It is easy to note similarities between this tragedy and the death of George Floyd, whose video-recorded death by suffocation beneath the knee of a Minneapolis police officer occurred two months later.

Video of Floyd’s death touched off nationwide protests and a historic racial reckoning that continues in many American corporations and institutions, including sports teams and even newsrooms.

 

But the death of Prude, in my view, also highlights the need for a reckoning of another sort: Are we asking too much of our police officers?

Unlike the Floyd video’s graphic depiction of what appears to me to be a homicide in broad daylight, the Prude video might simply and tragically show some well-intentioned officers who were in over their heads on a cold night in Rochester.

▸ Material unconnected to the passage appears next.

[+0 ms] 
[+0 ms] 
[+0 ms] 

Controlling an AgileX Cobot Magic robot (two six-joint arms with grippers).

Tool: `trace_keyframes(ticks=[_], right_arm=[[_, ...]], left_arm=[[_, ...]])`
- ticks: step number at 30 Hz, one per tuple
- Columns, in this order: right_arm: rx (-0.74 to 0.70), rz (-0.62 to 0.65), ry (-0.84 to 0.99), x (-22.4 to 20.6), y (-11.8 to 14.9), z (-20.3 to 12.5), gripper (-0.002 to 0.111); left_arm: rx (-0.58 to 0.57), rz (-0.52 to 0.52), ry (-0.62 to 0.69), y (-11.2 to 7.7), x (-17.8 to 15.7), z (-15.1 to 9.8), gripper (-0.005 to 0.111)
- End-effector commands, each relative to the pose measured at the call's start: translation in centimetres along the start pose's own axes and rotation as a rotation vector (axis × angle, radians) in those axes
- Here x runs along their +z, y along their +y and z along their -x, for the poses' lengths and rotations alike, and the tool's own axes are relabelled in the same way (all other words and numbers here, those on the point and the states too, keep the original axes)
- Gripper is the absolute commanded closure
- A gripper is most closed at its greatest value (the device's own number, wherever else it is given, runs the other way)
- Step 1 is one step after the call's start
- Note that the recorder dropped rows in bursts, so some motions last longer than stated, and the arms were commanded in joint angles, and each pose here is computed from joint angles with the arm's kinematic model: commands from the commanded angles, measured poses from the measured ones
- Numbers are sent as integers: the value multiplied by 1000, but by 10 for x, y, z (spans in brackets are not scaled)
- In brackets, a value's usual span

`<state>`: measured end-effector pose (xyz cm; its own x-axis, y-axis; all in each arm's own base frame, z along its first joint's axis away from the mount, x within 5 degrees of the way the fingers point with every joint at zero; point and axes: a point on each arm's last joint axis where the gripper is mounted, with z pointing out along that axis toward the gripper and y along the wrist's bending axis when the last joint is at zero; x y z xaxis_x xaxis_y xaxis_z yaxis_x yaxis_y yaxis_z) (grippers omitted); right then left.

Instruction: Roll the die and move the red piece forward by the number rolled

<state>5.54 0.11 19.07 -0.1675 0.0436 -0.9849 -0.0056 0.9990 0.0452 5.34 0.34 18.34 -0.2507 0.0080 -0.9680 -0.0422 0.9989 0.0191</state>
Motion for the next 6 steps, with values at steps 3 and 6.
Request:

No, I’m not trying to make excuses or prejudge whatever legal action might be taken by prosecutors or Prude’s family. But as our society grapples with today’s super-heated calls to improve policing, you don’t have to be a “defund the police” radical to see the beefing up of social services as a very good way to support the police by helping them to focus more on law enforcement.

Four years ago, when Chicago’s new police Superintendent David Brown was still police chief in Dallas and a deranged gunman killed five police officers and wounded nine others, he made a passionate case for the need to relieve police of some of the burdens brought on by social failures outside law enforcement.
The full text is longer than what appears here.